PARIS: Ils étaient portés au pinacle par Emmanuel Macron en 2017, toujours présents dans le gouvernement de 2022 mais concentrent désormais les critiques dans l'attente du remaniement: les ministres dits "de la société civile" peinent à trouver leur place dans un contexte politique explosif.
Ce cadre de la majorité soupire: "je suis contre les ministres de la société civile. A chaque fois, c'est un échec patent". Visés, sans être nommés, les titulaires de l’Éducation (Pap Ndiaye), de la Santé (François Braun) ou encore des Solidarités (Jean-Christophe Combe), recrutés en 2022 et régulièrement annoncées comme victimes de ce remaniement imminent qui ne vient toujours pas.
Elle-même estampillée "société civile" en 2017, bien qu'ex-conseillère de Lionel Jospin à Matignon et ex-directrice de cabinet de Ségolène Royal à l'Environnement, Élisabeth Borne a récemment glissé au Figaro qu'"avec une composition inédite de l'Assemblée nationale sous la Ve République", "les ministres, quel que soit leur parcours, doivent avoir la vision, la capacité à diriger leur administration, à porter des textes au Parlement, à échanger avec les députés et les sénateurs".
"Des qualités plus indispensables que jamais", a insisté la cheffe du gouvernement, dessinant ainsi une critique en creux de ces ministres société civile.
Un ancien ministre se veut plus direct: "on est face à un monde et à une action publique de plus en plus complexe. Dans ce cas-là, dans n'importe quel métier, on fait appel à des pros". Les difficultés de Pap Ndiaye rue de Grenelle? "C'était écrit d'avance. Qu'il n'y arrive pas, ce sont ceux qui l'ont nommé les responsables, pas lui!"
Confier des ministères à des personnalités reconnues pour leur expertise professionnelle, sans engagement partisan de premier plan, n'est pas nouveau, depuis la scientifique Irène Joliot-Curie dans le gouvernement du Front populaire en 1936. Sous la Ve République, la plupart des présidents en ont usé, de Simone Veil pour Valéry Giscard d'Estaing à Christine Lagarde sous Nicolas Sarkozy.
Mais avec plus de quinze ministres de ce profil en 2017, Emmanuel Macron "a poussé le curseur plus loin que ses prédécesseurs", relève Gautier Pirotte, professeur à l'Université de Liège, auteur de "La notion de société civile" (La Découverte).
"On était face à un candidat sans réel appareil de parti structuré derrière lui.
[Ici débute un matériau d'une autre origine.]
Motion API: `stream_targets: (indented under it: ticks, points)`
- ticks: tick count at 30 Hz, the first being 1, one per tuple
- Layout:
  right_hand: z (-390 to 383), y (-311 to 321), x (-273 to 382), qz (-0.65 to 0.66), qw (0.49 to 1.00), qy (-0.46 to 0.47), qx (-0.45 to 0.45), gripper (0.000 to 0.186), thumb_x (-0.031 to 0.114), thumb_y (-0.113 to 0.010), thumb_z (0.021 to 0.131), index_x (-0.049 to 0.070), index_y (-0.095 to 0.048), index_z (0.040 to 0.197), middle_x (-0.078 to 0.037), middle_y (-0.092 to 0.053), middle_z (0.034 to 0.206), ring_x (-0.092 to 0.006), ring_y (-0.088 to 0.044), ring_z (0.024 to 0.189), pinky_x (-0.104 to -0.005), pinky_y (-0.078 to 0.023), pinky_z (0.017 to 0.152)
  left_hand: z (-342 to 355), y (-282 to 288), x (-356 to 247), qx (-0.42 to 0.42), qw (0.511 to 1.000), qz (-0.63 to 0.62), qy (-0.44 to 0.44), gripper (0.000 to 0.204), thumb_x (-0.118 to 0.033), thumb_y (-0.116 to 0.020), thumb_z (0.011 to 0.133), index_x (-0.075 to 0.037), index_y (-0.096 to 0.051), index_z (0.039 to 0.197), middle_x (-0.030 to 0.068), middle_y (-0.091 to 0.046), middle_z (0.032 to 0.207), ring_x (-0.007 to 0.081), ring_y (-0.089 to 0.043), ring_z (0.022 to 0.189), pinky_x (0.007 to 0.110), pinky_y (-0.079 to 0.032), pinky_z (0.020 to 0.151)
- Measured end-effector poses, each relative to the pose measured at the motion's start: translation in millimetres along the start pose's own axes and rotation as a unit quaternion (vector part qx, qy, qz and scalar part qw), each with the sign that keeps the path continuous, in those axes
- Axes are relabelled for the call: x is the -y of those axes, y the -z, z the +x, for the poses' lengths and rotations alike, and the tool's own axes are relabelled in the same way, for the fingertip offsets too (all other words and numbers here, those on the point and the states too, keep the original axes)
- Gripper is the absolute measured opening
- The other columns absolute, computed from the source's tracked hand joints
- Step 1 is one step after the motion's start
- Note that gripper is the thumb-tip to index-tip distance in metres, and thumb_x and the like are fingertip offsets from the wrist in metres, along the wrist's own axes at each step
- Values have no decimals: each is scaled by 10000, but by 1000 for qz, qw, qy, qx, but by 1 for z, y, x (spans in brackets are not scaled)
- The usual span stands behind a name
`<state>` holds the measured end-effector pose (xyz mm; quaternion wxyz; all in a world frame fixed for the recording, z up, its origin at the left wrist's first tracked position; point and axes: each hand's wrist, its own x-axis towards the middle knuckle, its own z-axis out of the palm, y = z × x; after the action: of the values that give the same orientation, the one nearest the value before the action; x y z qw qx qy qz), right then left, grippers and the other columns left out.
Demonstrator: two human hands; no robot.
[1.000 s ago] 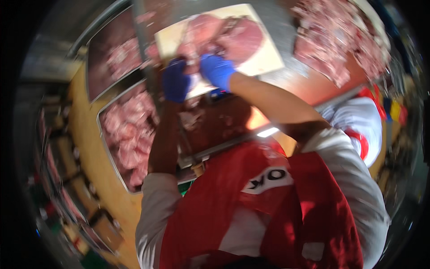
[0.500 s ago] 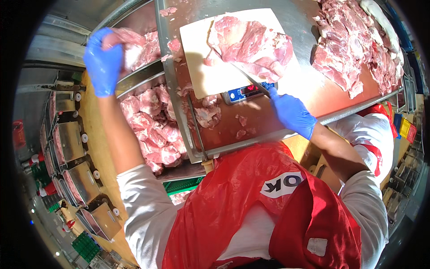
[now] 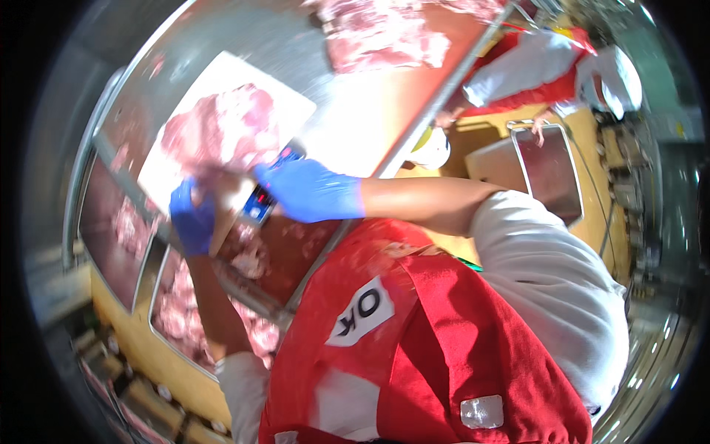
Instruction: The person cuts large pieces of raw meat into smaller portions using a knife on a cutting board. They weigh the portions on a digital scale and place them into metal trays and green crates.
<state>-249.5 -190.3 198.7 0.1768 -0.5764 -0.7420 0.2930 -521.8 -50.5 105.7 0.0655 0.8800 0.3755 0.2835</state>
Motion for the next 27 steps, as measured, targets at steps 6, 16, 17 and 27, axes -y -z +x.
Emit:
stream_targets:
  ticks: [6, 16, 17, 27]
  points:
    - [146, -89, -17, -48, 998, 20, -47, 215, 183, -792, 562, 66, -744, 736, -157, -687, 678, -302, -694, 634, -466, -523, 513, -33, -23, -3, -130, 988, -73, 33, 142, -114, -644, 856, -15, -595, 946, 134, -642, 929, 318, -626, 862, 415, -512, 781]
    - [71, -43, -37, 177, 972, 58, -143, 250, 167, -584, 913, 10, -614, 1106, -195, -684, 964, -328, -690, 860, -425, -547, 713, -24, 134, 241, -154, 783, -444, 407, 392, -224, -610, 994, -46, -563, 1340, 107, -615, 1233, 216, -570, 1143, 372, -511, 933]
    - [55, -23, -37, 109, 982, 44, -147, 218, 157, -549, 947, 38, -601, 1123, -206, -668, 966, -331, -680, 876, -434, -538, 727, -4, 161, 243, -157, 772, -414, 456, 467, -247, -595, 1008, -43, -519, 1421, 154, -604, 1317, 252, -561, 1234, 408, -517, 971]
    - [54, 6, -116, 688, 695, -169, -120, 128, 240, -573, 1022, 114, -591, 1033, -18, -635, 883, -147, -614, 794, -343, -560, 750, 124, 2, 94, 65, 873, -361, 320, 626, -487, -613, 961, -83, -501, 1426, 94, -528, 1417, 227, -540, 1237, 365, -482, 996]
La société civile faisait partie de son arsenal électoral", poursuit M. Pirotte.
«Lépreux»
Emmanuel Macron l'avait théorisé en mars 2017, lorsqu'il ambitionnait "non pas l'alternance entre la gauche et la droite" mais "entre l'impuissance et l'efficacité, entre le monde d'hier et le siècle nouveau."
"L'organisation politique" étant à ses yeux le "principal obstacle à la transformation du pays", le futur président avertissait qu'il ne composerait pas son gouvernement "avec les états-majors des partis politiques" et promettait "d'en finir avec les ministres qui n'ont d'autre légitimité que celle d'un apparatchik". Les siens allaient donc être "issus pour une partie conséquente de la société civile, dans toute sa diversité."
Furent donc nommés, entre autres, l'ex-DRH de Danone Muriel Pénicaud (Emploi), l'hématologue Agnès Buzyn (Santé), l'éditrice Françoise Nyssen (Culture) ou encore l'animateur télé vedette Nicolas Hulot (Environnement), qui a démissionné un an plus tard en direct à la radio.
Peu ont traversé le premier quinquennat de part en part, comme Frédérique Vidal (Enseignement supérieur) ou Sophie Cluzel (Handicapés).
Rebelote en 2022. Mais "le problème, c'est de savoir si le président veut des politiques ou s'il veut des collaborateurs. Les collabs', les technos, on en voit quand même les limites au bout de cinq ans", peste un parlementaire Renaissance.
Les principaux intéressés, en privé, goûtent modérément ce statut de cibles faciles, alors qu'à l'exception de quelques ministres-clé, le gouvernement dans son ensemble peine à imprimer.
"C'est ridicule, c'est comme si vous aviez une pancarte de lépreux sur le dos", soupire l'un d'eux.
"Je ne sais pas ce que c'est d'être un ministre politique... On est venu me chercher parce que je suis de la société civile, que je connais les sujets que je traite", renchérit un autre.
"Je pense que la vie politique gagne à diversifier les sources de recrutement et ne pas s'inscrire dans une filière classique, le cursus honorum de l'élu local qui devient député puis ministre", juge un ministre. Un peu comme Emmanuel Macron, jamais élu avant de décrocher l'Elysée.